[PATCH v3 02/29] Prepare for the addition of the <sys/pagesize.h> header
Maciej W. Rozycki
macro@redhat.com
Wed Oct 2 09:47:49 GMT 2024
On Tue, 1 Oct 2024, Paul Eggert wrote:
> > And why is it going to be a problem?
>
> It's in a standard as a constraint, which means standard compilers are
> required to issue a diagnostic, unfortunately.
Thank you, Captain Obvious.
> > The ISO C24 clause you refer says:
>
> Oops, I meant to cite paragraph 3 not paragraph 2. Sorry about that. Paragraph
> 3 says, "An inline definition of a function with external linkage shall not
> ... contain, anywhere in the tokens making up the function definition, a
> reference to an identifier with internal linkage." This means a user-defined
> extern inline function cannot call a static function.

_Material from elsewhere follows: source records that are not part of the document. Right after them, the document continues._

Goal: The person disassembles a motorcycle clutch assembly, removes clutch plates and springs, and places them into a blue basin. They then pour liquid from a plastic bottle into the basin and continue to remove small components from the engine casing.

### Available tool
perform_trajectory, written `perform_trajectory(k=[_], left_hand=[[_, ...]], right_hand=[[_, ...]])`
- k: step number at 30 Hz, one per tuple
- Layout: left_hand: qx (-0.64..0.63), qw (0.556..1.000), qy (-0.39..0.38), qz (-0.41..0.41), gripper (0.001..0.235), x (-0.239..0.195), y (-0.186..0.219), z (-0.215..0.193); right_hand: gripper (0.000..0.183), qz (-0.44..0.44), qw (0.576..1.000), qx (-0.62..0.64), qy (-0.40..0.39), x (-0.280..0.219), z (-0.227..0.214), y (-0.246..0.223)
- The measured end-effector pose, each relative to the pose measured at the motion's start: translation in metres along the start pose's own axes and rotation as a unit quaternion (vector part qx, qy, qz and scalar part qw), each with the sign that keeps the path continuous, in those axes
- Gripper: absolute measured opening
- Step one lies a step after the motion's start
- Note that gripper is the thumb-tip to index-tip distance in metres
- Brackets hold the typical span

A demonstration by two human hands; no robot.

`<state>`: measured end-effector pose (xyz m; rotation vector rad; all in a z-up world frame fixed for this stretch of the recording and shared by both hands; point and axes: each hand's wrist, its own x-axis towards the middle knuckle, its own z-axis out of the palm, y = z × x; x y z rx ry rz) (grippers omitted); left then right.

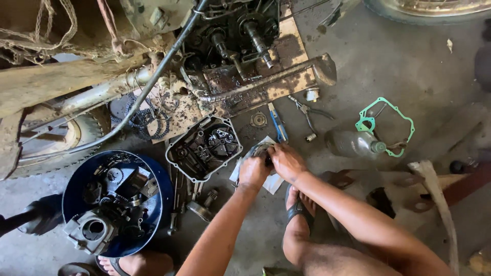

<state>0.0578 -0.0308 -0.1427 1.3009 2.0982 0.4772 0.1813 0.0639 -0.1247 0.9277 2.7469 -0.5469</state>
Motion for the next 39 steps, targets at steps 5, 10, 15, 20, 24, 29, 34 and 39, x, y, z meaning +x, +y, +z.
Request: perform_trajectory(k=[5, 10, 15, 20, 24, 29, 34, 39], left_hand=[[0.0, 1.0, -0.01, -0.009, 0.027, -0.001, 0.002, -0.002], [0.002, 1.0, 0.006, -0.003, 0.026, -0.003, 0.007, -0.011], [0.025, 0.999, -0.034, -0.016, 0.028, -0.001, 0.004, -0.006], [0.004, 1.0, -0.021, -0.011, 0.029, -0.001, 0.005, -0.01], [0.017, 0.999, -0.032, -0.015, 0.029, -0.001, 0.007, -0.01], [0.007, 1.0, -0.026, -0.003, 0.031, 0.001, -0.003, -0.001], [0.034, 0.998, -0.045, -0.005, 0.03, 0.0, -0.002, 0.001], [-0.009, 1.0, -0.015, -0.001, 0.034, -0.003, 0.004, -0.012]], right_hand=[[0.027, 0.019, 1.0, 0.006, -0.007, -0.001, -0.015, -0.004], [0.031, 0.06, 0.996, 0.03, -0.054, -0.001, -0.014, -0.004], [0.044, 0.082, 0.988, 0.125, -0.031, 0.001, -0.003, 0.003], [0.048, 0.115, 0.982, 0.141, -0.053, 0.0, 0.016, 0.011], [0.05, 0.192, 0.956, 0.217, -0.049, 0.0, 0.005, 0.004], [0.038, 0.123, 0.984, 0.116, -0.056, 0.001, 0.014, 0.01], [0.032, 0.02, 0.999, 0.039, -0.005, -0.001, 0.033, 0.018], [0.038, 0.044, 0.995, 0.08, -0.049, 0.005, 0.048, 0.027]])
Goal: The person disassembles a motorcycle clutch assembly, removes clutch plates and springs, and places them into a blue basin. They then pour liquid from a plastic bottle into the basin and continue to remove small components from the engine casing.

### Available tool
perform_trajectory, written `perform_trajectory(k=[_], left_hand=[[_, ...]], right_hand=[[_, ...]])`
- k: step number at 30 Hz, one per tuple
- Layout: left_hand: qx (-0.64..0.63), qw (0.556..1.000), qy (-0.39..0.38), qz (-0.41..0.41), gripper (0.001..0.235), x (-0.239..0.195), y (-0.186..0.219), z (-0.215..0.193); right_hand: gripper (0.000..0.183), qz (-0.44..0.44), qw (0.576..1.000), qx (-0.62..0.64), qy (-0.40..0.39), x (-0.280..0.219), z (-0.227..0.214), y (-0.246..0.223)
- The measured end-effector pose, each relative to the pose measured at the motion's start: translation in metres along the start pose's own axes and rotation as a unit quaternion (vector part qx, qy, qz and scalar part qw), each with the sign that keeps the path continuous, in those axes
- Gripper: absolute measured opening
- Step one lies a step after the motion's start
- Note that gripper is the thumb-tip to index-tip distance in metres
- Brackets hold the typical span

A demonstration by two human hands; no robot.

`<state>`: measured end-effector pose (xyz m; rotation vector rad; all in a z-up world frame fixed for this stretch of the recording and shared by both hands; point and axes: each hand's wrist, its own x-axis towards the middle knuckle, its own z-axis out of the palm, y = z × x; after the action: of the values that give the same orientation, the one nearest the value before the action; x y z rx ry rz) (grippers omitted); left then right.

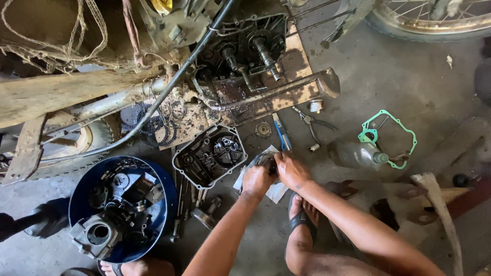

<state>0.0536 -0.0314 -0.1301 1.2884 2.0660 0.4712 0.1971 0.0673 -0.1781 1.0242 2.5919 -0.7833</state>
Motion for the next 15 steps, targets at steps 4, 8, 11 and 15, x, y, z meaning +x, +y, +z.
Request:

Is it a correct interpretation though that this applies to static inline
function definitions? Those definitions have always been a type-checked
equivalent to macros and to make them cause a compilation warning as from
ISO C24 seems counter-productive (with "always" as in "for 20+ years").
Needless to say GCC doesn't issue any diagnostics for this program:
static inline int
bar (void)
{
return 0;
}
extern inline int
foo (void)
{
return bar ();
}
int
main (void)
{
return foo ();
}
-- not even at `-Wall -W -pedantic -std=iso9899:2024' (and regardless of
optimisation or the lack of requested).
> I suppose we could do something like this:
>
> #if __GNUC_PREREQ (3,2) || __glibc_has_attribute (__always_inline__)
> static __always_inline long int
> __glibc_sysconf (int __name)
> {
> ... optimizations go here ...
> }
> # define sysconf(name) __glibc_sysconf (name)
> #endif
>
> This would support the C standard rules, so long as GCC is smart enough to not
> issue a diagnostic about this sort of thing (is it?).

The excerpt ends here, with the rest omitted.